Dopo aver ceduto il Bologna a Piero Gnudi nel 1992, sostituisce Claudio Cremonesi alla presidenza del Brescia ed avvicinandosi così alla realtà calcistica della sua terra.

Con le “rondinelle” otterrà 4 promozioni in Serie A (1994, 1997, 2000 e 2010) una coppa Anglo-Italiana nel 1994 (sconfiggendo il Notts County per 1-0 in finale) e, come il Bologna di Gazzoni Frascara e Mazzone nel 1998-1999, farà fare alla società lombarda nell’annata 2001-2002 una splendida cavalcata europea, giungendo alla finale del Torneo Intertoto perdendola “senza sconfitta” contro il Paris Saint-Germain (0-0 a Parigi e 1-1 in casa), inoltre arriverà anche alle semifinali della Coppa Italia, traguardo anch’esso mai raggiunto prima dalla “leonessa” lombarda (sconfitta per 2-0 a Parma e vittoria per 2-1 a Brescia).

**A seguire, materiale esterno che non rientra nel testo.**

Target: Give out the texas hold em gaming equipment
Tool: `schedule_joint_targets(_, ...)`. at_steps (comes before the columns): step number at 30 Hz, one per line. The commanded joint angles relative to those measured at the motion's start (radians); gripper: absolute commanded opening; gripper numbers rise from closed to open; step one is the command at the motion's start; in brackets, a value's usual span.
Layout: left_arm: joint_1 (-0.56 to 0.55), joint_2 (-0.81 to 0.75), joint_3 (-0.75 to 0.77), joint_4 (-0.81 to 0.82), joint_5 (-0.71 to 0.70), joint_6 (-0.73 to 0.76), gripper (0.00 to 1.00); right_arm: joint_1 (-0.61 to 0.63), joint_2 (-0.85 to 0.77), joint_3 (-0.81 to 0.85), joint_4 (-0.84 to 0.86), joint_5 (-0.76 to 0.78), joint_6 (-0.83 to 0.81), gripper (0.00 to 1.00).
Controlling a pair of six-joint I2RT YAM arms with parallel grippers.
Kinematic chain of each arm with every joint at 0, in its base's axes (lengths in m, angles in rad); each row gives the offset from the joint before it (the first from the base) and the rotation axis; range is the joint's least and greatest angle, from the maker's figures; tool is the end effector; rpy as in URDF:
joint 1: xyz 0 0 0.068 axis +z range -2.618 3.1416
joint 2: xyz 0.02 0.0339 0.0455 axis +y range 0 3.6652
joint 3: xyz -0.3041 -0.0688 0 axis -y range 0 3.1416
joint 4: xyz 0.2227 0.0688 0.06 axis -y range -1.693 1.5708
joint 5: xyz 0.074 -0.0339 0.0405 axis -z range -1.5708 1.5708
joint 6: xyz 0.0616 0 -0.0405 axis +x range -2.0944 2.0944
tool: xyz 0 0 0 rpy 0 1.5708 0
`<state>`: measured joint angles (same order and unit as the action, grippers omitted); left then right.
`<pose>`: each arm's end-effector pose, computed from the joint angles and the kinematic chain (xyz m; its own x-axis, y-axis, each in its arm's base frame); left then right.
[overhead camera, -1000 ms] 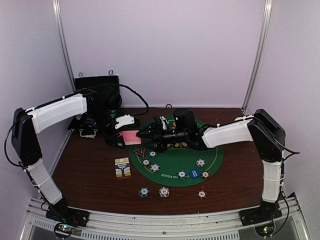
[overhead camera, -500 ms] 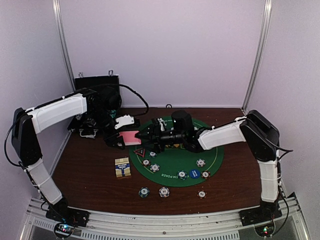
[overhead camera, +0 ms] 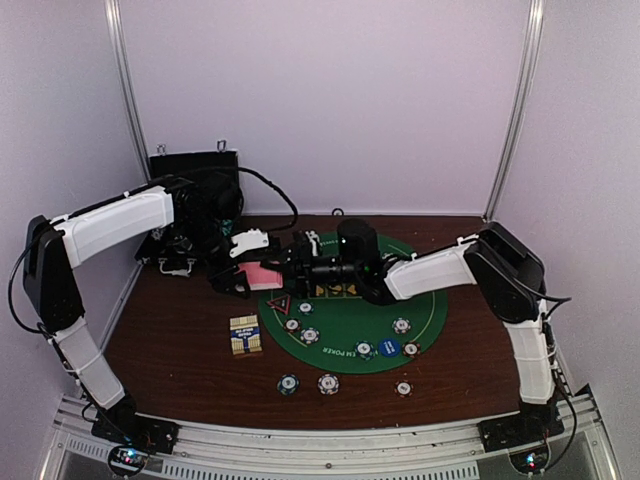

In questi anni di grande calcio passando campioni come Roberto Baggio, Gheorghe Hagi, il grande giocatore rumeno soprannominato “il Maradona dei Carpazi”, il “decano” dei portieri italiani Marco Ballotta, le giovani promesse (per fortuna mantenute) Luca Toni, Roberto Baronio e Andrea Pirlo, esperti attaccanti come Andrea Caracciolo, Dario Hubner e Florin Raducioiu, connazionale di Hagi. Da ultimi, anche Tal Banin, primo giocatore israeliano a venire in Italia, Josip Guardiola, che da allenatore ha aperto cicli leggendari con il Barcellona e lo slovacco Marek Hamsik, poi approdato a Napoli per diventarne giocatore-simbolo.

Sicuramente Corioni appartiene a quella classe dirigente calcistica che ha sempre fatto tutto il possibile per portare onore e gloria al proprio blasone, arricchendo così il calcio italiano non solo di trofei, ma anche di autentici campioni.

Una disciplina sportiva così popolare e così amata merita solo personaggi del genere, affinchè il suo fascino continui ad attrarre e crescere le future generazioni nel segno di valori come la correttezza e la lealtà.